There are two arguments you can have over the wire taps.

Argument number one is, "Should the President be allowed to spy on terrorists in order to keep Americans safe?'

Argument number two is, "Should the President be required to act within the law, even when claiming to protect the American people?"

Obviously the first argument is the one that most conservatives prefer to engage in. They are much less interested in the implications of whether or not the President has the legal authority to do what he is doing (he doesn't). They don't want to have to grapple with this question - "The President could get all the warrants he needed through the system as it is set up. Why did he have to go around it?"

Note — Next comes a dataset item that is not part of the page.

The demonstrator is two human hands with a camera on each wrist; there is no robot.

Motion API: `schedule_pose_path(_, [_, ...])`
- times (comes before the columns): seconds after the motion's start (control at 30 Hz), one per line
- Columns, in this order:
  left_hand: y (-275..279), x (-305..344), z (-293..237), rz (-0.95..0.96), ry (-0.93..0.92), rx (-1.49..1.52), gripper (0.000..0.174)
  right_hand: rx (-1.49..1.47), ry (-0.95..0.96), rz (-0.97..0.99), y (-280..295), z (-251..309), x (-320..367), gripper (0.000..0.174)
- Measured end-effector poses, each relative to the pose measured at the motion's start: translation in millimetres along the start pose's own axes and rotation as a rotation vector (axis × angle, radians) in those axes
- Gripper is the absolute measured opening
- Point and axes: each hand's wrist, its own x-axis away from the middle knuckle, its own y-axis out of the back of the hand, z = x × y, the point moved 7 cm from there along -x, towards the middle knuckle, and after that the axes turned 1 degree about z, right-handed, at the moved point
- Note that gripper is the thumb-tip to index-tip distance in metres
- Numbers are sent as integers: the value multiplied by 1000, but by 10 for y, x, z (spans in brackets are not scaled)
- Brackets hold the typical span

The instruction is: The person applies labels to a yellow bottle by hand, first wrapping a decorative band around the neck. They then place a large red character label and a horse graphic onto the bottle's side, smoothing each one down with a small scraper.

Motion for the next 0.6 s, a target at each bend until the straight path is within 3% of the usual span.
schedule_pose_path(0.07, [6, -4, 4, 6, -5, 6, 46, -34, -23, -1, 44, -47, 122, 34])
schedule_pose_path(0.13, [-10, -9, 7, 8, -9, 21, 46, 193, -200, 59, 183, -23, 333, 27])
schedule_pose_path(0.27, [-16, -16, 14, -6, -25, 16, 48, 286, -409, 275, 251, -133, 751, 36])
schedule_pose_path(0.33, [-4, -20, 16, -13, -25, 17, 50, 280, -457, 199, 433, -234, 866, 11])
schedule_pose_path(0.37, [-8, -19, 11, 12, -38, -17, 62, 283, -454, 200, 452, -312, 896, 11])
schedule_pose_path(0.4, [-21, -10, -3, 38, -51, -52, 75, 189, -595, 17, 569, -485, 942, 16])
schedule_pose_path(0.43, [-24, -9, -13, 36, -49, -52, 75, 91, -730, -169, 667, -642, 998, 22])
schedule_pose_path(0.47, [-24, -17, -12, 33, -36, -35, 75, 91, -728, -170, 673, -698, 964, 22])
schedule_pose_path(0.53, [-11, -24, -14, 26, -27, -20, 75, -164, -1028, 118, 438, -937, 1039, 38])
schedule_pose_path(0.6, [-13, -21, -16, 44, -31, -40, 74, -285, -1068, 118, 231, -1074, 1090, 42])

Well we get one answer from Linda Chavez's latest article.
Which of these two alternatives will make America safer? The United States government will intercept communications from al Qaeda operatives overseas and their agents or enablers in the United States in the fastest, most efficient way possible, even if it means not obtaining a warrant beforehand. Or, if the government wants to intercept phone calls or e-mails between al Qaeda operatives overseas and their agents or enablers on American soil, government lawyers will have to spend hours, days, perhaps even weeks compiling legal arguments and factual evidence of the kind and quality that would hold up in court should any of the parties ever later be charged with a crime in U.S. courts.
This is a smokescreen of course, but it is also an answer. I think Democrats have been pretty good about explaining that you can get a warrant up to 72 hours after the wiretapping, and that these requests for wiretaps are seldom refused, so the substance of this argument would appear to be, it's just a lot of extra paper work.

Well that's to bad. But, as I saw on a bumper sticker once, freedom isn't free.